───── Exercise data ─────

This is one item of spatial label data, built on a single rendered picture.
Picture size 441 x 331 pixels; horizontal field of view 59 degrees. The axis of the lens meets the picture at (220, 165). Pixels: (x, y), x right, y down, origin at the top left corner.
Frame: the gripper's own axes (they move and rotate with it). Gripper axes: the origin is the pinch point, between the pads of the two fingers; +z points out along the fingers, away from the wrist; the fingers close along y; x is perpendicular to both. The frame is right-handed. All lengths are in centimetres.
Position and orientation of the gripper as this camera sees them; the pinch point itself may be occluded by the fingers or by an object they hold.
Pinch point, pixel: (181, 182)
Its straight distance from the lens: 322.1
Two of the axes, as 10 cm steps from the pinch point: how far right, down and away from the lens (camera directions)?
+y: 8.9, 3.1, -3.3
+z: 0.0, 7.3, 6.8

─────

Aim of the exercise: Your reply must consist of the number of lines in the material above that include "from", and nothing else.

Task solution: 3